Second, Rule 3 finds the unnecessary sensing operation when some of sensors are of the same type in
Figure 11. As mentioned in the previous section, in this case, the sensing conditions of the unnecessary sensing operation in exclusive contexts should not be disjointed (16).
As an example of the problem definition in
Section 3.1, the driving context and the seminar context and the driving context and the studying context are cases where the kinds of sensors are not the same. Therefore, all the sensing operations inferring these contexts at the same time are unnecessary sensing operations. However, in the case of the seminar context and the studying context, because all conditions of the sensors that have the same type are disjointed, there is no unnecessary sensing operation.

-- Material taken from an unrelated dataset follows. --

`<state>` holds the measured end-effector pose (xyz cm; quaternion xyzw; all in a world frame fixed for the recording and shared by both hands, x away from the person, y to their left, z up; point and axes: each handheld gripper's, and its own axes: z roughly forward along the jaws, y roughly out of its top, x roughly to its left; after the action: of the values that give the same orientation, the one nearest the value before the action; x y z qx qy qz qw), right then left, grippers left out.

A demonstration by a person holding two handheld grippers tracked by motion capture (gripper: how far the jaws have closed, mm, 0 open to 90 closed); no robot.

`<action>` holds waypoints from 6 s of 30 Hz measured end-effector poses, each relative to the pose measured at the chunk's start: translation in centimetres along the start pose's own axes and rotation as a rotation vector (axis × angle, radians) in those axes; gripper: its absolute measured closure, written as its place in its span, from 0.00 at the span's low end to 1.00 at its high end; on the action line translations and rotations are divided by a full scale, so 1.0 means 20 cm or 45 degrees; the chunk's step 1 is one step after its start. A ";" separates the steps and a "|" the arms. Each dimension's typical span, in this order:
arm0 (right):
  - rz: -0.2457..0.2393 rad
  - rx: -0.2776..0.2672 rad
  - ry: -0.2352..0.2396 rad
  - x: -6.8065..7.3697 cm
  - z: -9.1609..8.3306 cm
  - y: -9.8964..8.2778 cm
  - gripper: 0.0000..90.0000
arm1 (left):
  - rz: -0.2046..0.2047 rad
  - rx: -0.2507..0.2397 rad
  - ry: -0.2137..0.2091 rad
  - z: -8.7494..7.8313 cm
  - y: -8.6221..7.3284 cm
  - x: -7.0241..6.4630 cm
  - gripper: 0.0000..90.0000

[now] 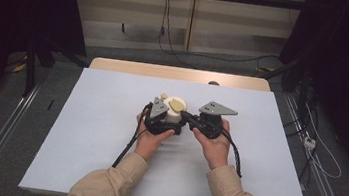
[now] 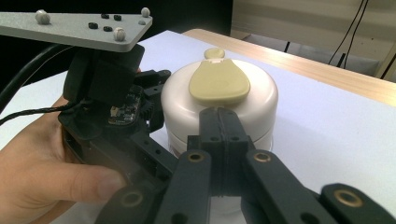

The expert system not only identifies the inefficient sensing operation but also defines rules to infer efficient sensing operation. In this paper, we propose a method of gradually delaying the period of sensing operation in exclusive contexts by using a linear backoff-algorithm that follows Rule 4 in
Figure 12.
Since the rules for effective sensing methods could be modified and are extensible, the expert system continuously improves the efficiency of the sensing operation. In addition, the rules are shared and managed externally, so that more various methods can be proposed than those that are individually managed. Finally, the ExCore helps the application or middleware developer to perform efficient sensing operations considering the exclusive contexts.